_EXERCISE REQUIREMENTS_
Take the data below. Output it exactly from its first line through the line containing "Spatial labels for".

_RECORDS TO PROCESS_
.....

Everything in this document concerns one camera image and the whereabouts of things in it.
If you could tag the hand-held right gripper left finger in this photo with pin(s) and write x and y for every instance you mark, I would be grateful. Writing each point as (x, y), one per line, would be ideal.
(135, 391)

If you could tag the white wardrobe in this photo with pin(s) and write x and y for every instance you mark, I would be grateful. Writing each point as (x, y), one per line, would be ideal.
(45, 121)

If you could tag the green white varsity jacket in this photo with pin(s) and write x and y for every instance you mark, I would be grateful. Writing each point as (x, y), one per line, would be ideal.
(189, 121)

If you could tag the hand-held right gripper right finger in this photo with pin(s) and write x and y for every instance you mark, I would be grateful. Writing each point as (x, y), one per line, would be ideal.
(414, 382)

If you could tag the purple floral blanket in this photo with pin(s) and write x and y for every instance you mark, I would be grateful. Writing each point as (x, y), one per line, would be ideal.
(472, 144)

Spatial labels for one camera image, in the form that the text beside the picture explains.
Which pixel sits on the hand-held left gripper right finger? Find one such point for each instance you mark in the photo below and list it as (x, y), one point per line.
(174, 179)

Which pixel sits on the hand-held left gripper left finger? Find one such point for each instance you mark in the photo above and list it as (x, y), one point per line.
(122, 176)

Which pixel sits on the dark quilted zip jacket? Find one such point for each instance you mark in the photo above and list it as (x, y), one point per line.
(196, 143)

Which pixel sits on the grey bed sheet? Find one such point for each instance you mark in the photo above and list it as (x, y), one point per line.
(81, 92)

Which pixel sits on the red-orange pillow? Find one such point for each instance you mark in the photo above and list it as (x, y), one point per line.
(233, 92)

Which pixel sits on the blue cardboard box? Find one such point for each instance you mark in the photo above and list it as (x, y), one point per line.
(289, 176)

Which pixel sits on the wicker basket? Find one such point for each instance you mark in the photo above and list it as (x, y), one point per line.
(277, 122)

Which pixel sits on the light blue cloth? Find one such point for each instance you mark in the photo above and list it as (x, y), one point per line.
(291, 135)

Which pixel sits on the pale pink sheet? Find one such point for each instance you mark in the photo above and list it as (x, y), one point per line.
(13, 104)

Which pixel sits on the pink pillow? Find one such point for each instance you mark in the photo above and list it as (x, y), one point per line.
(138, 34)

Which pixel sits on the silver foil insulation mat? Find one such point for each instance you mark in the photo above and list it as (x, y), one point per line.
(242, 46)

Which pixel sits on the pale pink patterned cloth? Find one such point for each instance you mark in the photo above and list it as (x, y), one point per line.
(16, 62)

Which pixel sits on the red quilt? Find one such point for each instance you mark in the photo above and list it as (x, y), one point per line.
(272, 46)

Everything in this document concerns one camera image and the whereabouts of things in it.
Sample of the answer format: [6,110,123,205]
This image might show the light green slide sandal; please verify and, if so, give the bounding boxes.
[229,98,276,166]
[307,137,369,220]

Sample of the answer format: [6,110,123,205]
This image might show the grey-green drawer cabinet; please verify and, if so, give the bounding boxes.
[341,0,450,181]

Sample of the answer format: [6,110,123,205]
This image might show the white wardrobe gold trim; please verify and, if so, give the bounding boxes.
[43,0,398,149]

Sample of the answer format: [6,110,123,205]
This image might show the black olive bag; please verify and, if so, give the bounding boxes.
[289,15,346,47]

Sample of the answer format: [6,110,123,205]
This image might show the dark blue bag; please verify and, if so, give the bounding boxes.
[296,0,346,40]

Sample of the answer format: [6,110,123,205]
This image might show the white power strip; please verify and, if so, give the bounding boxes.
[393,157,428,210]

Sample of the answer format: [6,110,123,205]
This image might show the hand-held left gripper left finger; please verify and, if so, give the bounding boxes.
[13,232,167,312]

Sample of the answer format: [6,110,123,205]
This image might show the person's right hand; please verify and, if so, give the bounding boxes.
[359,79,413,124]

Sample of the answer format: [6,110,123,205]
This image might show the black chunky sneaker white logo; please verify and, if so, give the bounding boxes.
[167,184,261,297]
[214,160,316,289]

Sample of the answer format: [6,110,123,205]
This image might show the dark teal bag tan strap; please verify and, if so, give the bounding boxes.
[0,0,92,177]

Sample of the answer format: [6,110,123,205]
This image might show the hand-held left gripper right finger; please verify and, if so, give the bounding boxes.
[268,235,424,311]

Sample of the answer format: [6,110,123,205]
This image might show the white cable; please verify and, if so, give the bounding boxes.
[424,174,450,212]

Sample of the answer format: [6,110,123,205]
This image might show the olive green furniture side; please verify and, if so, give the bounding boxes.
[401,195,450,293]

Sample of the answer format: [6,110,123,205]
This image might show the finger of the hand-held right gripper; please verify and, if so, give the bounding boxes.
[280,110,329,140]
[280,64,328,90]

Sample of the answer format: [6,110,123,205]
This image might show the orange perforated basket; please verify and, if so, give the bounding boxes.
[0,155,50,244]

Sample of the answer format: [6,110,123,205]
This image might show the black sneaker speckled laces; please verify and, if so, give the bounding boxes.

.....

_ANSWER SECTION_
Everything in this document concerns one camera image and the whereabouts of things in it.
If you could tag the hand-held right gripper left finger in this photo with pin(s) and write x and y for every instance you mark, I would be grateful. Writing each point as (x, y), one per line, would be ideal.
(135, 391)

If you could tag the white wardrobe in this photo with pin(s) and write x and y for every instance you mark, I would be grateful. Writing each point as (x, y), one per line, would be ideal.
(45, 121)

If you could tag the green white varsity jacket in this photo with pin(s) and write x and y for every instance you mark, I would be grateful. Writing each point as (x, y), one per line, would be ideal.
(189, 121)

If you could tag the hand-held right gripper right finger in this photo with pin(s) and write x and y for every instance you mark, I would be grateful. Writing each point as (x, y), one per line, would be ideal.
(414, 382)

If you could tag the purple floral blanket in this photo with pin(s) and write x and y for every instance you mark, I would be grateful. Writing each point as (x, y), one per line, would be ideal.
(472, 144)

Spatial labels for one camera image, in the form that the text beside the picture explains.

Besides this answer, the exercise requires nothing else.